Cet État, d’une espèce si nouvelle, était, depuis sa fondation, attaché intimement à la France : l’intérêt les réunissait ; ils avaient les mêmes ennemis ; Henri le Grand et Louis XIII avaient été ses alliés et ses protecteurs.


DE L’ANGLETERRE.


L’Angleterre, beaucoup plus puissante, affectait la souveraineté des mers, et prétendait mettre une balance entre les dominations de l’Europe ; mais Charles Ier, qui régnait depuis 1625, loin de pouvoir soutenir le poids de cette balance, sentait le sceptre échapper déjà de sa main : il avait voulu rendre son pouvoir en Angleterre indépendant des lois, et changer la religion en Écosse. Trop opiniâtre pour se désister de ses desseins, et trop faible pour les exécuter, bon mari, bon maître, bon père, honnête homme, mais monarque mal conseillé, il s’engagea dans une guerre civile qui lui fit perdre enfin, comme nous l’avons déjà dit[2], le trône et la vie sur un échafaud, par une révolution presque inouïe.

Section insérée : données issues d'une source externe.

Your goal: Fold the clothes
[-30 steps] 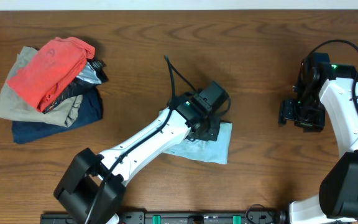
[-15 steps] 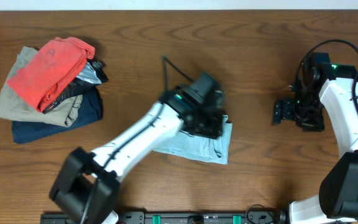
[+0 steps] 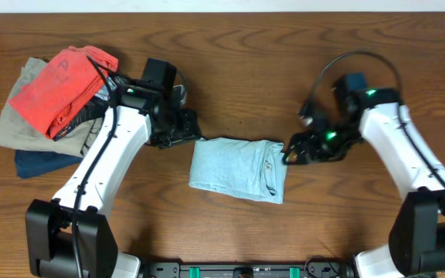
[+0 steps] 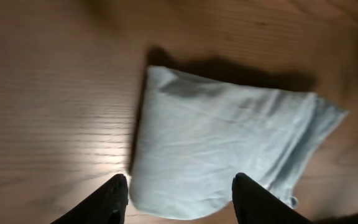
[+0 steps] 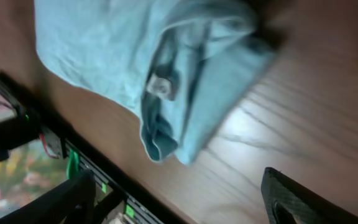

Cette guerre civile, commencée dans la minorité de Louis XIV, empêcha pour un temps l’Angleterre d’entrer dans les intérêts de ses voisins : elle perdit sa considération avec son bonheur ; son commerce fut interrompu ; les autres nations la crurent ensevelie

  1. Voyez sur la situation de la Hollande à l’époque de Louis XIV, Macaulay, History of England, tome II, pages 399 et suivantes.
  2. Tome XIII, pages 61 et suivantes, chapitres CLXXIX et CLXXX de l'Essai sur les Mœurs, et ci-dessus la note, page 159.